Toward quantitative DNA tracer tests: development and validation of a novel capture device for groundwater flow characterization in karst and carbonate aquifers

Synthetic DNA tracers represent an innovative solution to overcome the limitations of conventional hydrological tracers, particularly in complex and large-scale hydrogeological systems. However, prolonged tracer tests still rely on manual sampling, which often provides sparse temporal coverage, increasing the risk of missing concentration peaks and biasing breakthrough curve (BTC) interpretation. In addition, repeated site visits entail significant logistical effort and cost. To address these constraints, this study presents the development and validation of a novel passive device that selectively captures biotinylated synthetic DNA tracers, enabling time-integrated, semi-quantitative assessment of groundwater flow and pollutant migration. The device integrates streptavidin-functionalized superparamagnetic beads (1.0 µm; binding capacity ∼ 500 pmol/mg) encapsulated in 0.6% (w/v) agarose hydrogel pearls and housed in a sealed hybridization chamber. Laboratory column tests (1.65 × 10–4 L/ s; hydraulic gradient 1.4%) and a field-scale experiment in a natural stream (∼6 L/s; 200 m reach), used as an analog for fracture flow or conduit flow in karst systems, benchmarked DNA behavior against conventional tracers (KCl, NaCl, fluorescein).

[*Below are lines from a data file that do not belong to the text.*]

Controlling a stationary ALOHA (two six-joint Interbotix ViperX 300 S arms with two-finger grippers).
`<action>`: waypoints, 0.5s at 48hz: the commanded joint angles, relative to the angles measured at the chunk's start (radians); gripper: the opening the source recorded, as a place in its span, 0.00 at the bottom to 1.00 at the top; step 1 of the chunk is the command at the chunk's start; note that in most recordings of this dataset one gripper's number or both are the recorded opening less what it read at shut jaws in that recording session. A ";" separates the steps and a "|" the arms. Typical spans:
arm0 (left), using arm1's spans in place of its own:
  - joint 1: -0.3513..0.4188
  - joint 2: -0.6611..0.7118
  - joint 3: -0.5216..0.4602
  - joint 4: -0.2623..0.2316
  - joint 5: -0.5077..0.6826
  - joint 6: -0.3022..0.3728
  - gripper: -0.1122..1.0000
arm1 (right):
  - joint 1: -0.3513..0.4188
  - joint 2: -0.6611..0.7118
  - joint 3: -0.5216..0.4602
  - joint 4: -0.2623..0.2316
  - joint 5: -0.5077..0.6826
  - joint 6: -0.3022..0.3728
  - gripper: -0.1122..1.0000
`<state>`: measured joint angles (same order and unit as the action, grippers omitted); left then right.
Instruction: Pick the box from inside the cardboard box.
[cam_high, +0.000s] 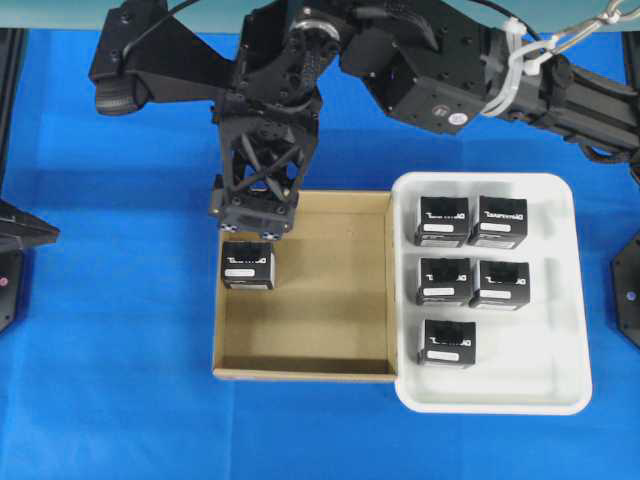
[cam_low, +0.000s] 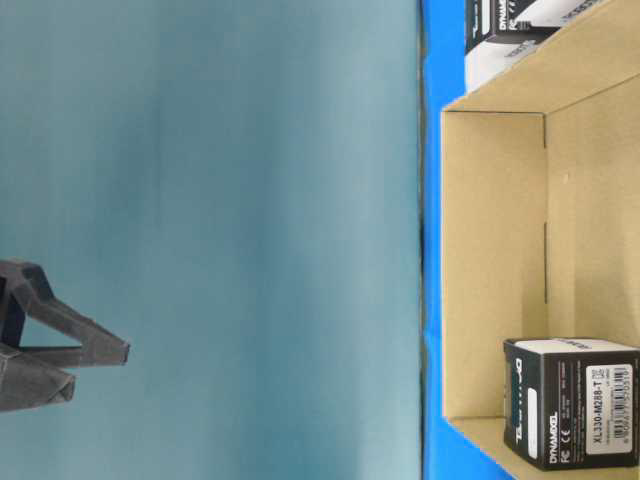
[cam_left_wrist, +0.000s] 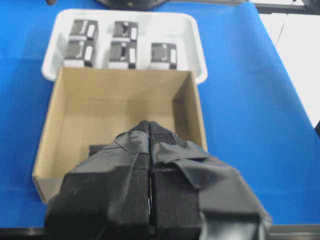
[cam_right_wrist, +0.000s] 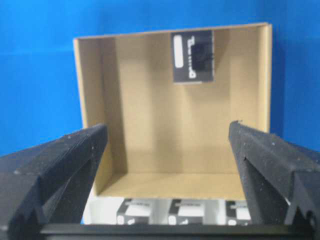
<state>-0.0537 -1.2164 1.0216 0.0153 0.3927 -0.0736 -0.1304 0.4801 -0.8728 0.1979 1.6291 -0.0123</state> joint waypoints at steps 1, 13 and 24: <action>-0.002 0.008 -0.032 0.003 -0.005 -0.002 0.04 | 0.009 -0.006 -0.003 -0.005 -0.002 0.003 1.00; -0.003 0.009 -0.032 0.003 -0.005 -0.002 0.04 | 0.017 0.003 0.046 -0.006 -0.011 0.000 1.00; -0.014 0.009 -0.032 0.003 -0.005 -0.003 0.04 | 0.043 0.037 0.187 -0.009 -0.109 -0.009 1.00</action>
<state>-0.0598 -1.2164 1.0186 0.0153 0.3927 -0.0752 -0.1028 0.5108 -0.7164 0.1902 1.5585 -0.0199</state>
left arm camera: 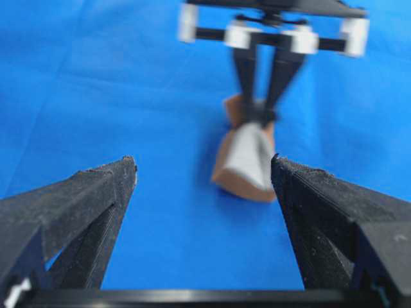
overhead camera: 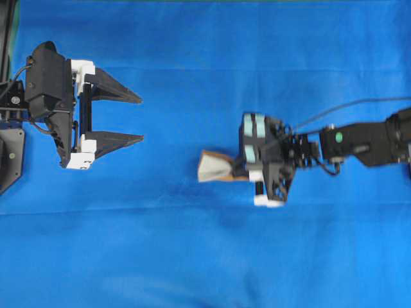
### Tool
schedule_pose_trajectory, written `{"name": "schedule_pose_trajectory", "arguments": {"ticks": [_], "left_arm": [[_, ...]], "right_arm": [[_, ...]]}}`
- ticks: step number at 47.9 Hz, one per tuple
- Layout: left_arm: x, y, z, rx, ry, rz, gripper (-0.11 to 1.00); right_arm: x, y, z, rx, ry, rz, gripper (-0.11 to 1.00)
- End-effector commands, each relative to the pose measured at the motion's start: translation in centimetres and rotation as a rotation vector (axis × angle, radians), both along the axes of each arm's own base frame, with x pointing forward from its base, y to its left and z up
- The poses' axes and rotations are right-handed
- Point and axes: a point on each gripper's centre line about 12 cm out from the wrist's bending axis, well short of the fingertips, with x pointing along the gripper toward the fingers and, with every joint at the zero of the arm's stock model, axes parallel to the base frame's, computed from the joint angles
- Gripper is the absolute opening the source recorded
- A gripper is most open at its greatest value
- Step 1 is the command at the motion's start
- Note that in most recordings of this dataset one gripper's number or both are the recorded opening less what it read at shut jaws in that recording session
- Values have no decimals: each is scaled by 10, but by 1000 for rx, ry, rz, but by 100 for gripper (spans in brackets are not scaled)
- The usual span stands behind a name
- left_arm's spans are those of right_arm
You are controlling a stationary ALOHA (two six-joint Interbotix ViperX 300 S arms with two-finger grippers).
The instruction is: Hand over the sponge with the left arm and wipe it with the right arm.
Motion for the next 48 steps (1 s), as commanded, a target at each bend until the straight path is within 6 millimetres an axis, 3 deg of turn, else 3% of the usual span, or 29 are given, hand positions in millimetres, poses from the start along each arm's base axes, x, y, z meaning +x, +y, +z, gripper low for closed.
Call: {"name": "schedule_pose_trajectory", "arguments": {"ticks": [1,12,18,25,35,42,48], "left_arm": [[1,0,5,4,-21,-1,83],[1,0,3,4,-17,-1,82],[0,0,2,4,-14,-1,82],[0,0,1,5,-12,-2,82],[-1,0,1,5,-10,-2,82],[-1,0,0,5,-9,-2,82],[-1,0,1,4,-11,-1,82]], "right_arm": [[-2,-32,10,-43,-19,-39,13],[-9,-96,14,-134,-26,-114,13],[-13,-114,15,-152,-30,-142,13],[-12,-115,17,-152,-43,-144,13],[-6,-88,15,-120,-49,-100,13],[-1,-46,12,-70,-47,-40,13],[3,2,13,-20,-51,35,13]]}}
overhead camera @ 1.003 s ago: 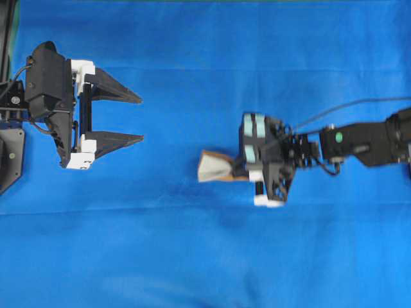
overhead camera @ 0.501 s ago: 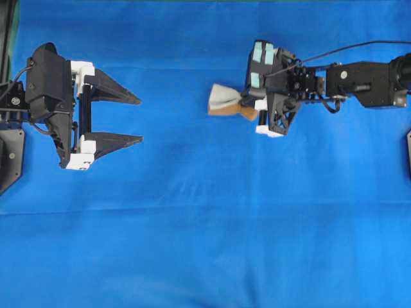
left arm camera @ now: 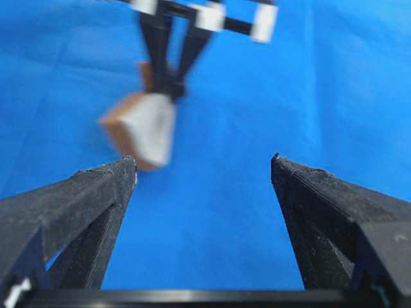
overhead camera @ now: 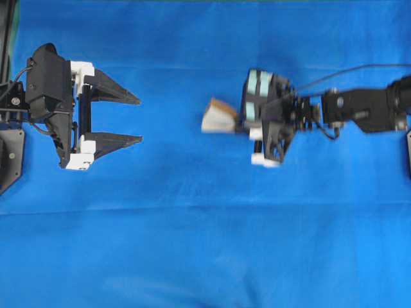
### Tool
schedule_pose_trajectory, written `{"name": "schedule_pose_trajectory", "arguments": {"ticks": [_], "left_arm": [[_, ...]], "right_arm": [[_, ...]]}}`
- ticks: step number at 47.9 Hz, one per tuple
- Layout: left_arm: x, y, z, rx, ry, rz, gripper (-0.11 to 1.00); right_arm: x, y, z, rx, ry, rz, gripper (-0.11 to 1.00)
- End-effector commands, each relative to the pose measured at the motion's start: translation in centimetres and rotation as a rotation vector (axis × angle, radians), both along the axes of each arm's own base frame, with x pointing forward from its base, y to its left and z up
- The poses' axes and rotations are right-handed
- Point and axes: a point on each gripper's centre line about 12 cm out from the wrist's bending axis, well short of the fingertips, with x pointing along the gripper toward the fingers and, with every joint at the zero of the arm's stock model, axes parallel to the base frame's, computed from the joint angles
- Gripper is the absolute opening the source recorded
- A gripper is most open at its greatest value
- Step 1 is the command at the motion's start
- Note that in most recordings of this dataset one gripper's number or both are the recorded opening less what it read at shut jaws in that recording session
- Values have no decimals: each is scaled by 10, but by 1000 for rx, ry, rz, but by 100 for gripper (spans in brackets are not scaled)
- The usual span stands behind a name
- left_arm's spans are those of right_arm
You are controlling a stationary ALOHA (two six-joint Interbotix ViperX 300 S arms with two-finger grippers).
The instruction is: Hand over the sponge with the left arm and wipe it with the right arm.
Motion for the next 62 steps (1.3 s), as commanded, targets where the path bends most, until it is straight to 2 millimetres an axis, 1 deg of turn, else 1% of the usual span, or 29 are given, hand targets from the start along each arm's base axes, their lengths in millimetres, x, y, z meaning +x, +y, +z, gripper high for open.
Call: {"name": "schedule_pose_trajectory", "arguments": {"ticks": [1,4,10,13,17,21,27,30,37,40,43,45,50,62], "left_arm": [[2,0,6,4,-23,-1,82],[2,0,6,4,-24,-1,82],[2,0,6,3,-24,0,82],[2,0,6,3,-24,0,82],[2,1,6,3,-24,1,82],[2,0,6,3,-24,0,82],[2,0,6,2,-23,0,82],[2,0,6,3,-24,0,82],[2,0,6,3,-23,0,82],[2,0,6,0,-23,1,82],[2,0,6,0,-23,1,82],[2,0,6,0,-23,1,82],[2,0,6,1,-23,0,82],[2,0,5,4,-21,-1,82]], "right_arm": [[5,36,12,24,-33,70,13],[5,56,14,43,-32,101,13],[6,79,16,72,-31,128,13],[6,84,16,82,-28,132,13],[6,83,16,84,-28,128,13],[7,77,16,73,-28,121,13],[7,55,14,53,-16,81,13],[7,39,14,37,-13,54,13],[5,-9,14,-2,-10,-32,13],[4,-24,14,-15,-10,-59,13],[3,-34,15,-26,-13,-73,13],[2,-38,15,-30,-14,-79,13],[3,-38,16,-35,-19,-74,13],[4,-32,16,-27,-23,-65,13]]}}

Quantification by qPCR showed 100.2% efficiency and R2 = 0.997, with sensitivity < 10 DNA molecules per reaction. BTCs from manual sampling and the passive device closely matched conservative tracer responses. The passive device produced slightly broader BTCs, consistent with time-integrated capture and detection of delayed or retained fractions. This approach provides a reproducible method for tracing hydrological pathways in karst and carbonate aquifers, thereby facilitating broader application of DNA tracers in groundwater studies.